Woolf speaks of criticism as being vague rather than concrete. In her criticism within "Modern Fiction" of H.G. Wells for instance, she is vague in what is wrong with writings but focuses more on the abstract ideals for his fiction rather his work. Woolf's body of essays offer criticism on a variety and diverse collection of literature in her unsystematic method.

===Woolf's analysis of Russian versus British literature===
In "Modern Fiction", Woolf takes the time to analyse Anton Chekhov's "Gusev" and in general, how Russians write. Woolf spent time polishing translated Russian texts for a British audience with S.S.Kotelianskii which gave her perspectives she used to analyse the differences between British literature and Russian literature. Woolf says of Russian writers:

"In every great Russian writer we seem to discern the features of a saint, if sympathy for the sufferings for others, love towards them, endeavor to reach some goal worthy of the more exacting demands of the spirit constitute saintliness…The conclusions of the Russian mind, thus comprehensive and compassionate, are inevitably, perhaps, of the utmost sadness. More accurately indeed we might speak of the inconclusive-ness of the Russian mind. It is the sense that there is no answer, that if honestly examined life presents question after question which must be left to sound on and on after the story is over in hopeless interrogation that fills us with a deep, and finally it may be with a resentful, despair."

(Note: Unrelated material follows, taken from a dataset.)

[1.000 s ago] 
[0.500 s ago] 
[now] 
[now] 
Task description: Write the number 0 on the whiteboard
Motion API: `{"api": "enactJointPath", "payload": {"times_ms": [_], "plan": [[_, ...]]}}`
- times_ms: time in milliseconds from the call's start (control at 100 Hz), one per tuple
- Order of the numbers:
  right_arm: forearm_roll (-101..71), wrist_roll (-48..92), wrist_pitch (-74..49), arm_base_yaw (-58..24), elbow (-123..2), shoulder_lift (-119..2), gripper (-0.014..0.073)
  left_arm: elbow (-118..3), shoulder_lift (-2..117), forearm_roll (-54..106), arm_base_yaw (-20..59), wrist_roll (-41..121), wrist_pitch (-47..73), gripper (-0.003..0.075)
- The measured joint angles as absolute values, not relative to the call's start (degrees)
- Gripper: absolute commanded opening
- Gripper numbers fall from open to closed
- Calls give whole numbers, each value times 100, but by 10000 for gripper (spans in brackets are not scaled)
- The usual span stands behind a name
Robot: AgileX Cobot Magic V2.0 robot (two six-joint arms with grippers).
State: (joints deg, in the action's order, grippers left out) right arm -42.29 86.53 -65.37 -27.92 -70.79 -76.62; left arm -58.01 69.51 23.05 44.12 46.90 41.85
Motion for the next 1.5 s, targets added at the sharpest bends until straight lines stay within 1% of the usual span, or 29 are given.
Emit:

To Woolf, Russian writers see something entirely different in life than the British. In comparison to Russian writers and authors, Woolf says of British literature:

It is the saint in them [Russian writers] which confounds us with a feeling of our own irreligious triviality, and turns so many of our famous novels to tinsel and trickery...They are right perhaps; unquestionably they see further than we do and without our gross impediments of vision…The voice of protest is the voice of another and an ancient civilization which seems to have bred in us the instinct to enjoy and fight rather to suffer and understand. English fiction from Sterne to Meredith bears witness to our natural delight in humor and comedy, in the beauty of earth, in the activities of the intellect, and in the splendor of the body.
— Modern Fiction, Modern Fiction (essay)

Due to Woolf's work in polishing translations, she was able to see the differences between Russian and British authors. Yet she also knew that "from the comparison of two fictions so immeasurably far apart are futile save indeed as they flood us with a view of infinite possibilities of the art". Woolf's main purpose in comparing the two culturally different writers was to show the possibilities that modern fiction would be able to take in the future.

===Woolf, writers and fiction===
Woolf's "Modern Fiction" essay focuses on how writers should write or what she hopes for them to write. Woolf does not suggest a specific way to write. Instead, she wants writers to simply write what interests them in any way that they choose to write. Woolf suggests, "Any method is right, every method is right, that expresses what we wish to express, if we are writers; that brings us closer to the novelist's intention if we are readers". Woolf wanted writers to express themselves in such a way that it showed life as it should be seen not as "a series of gig lamps symmetrically arranged". She set out to inspire writers of modern fiction by calling for originality, criticizing those who focused on the unimportant things, and comparing the differences of cultural authors, all for the sake of fiction and literature.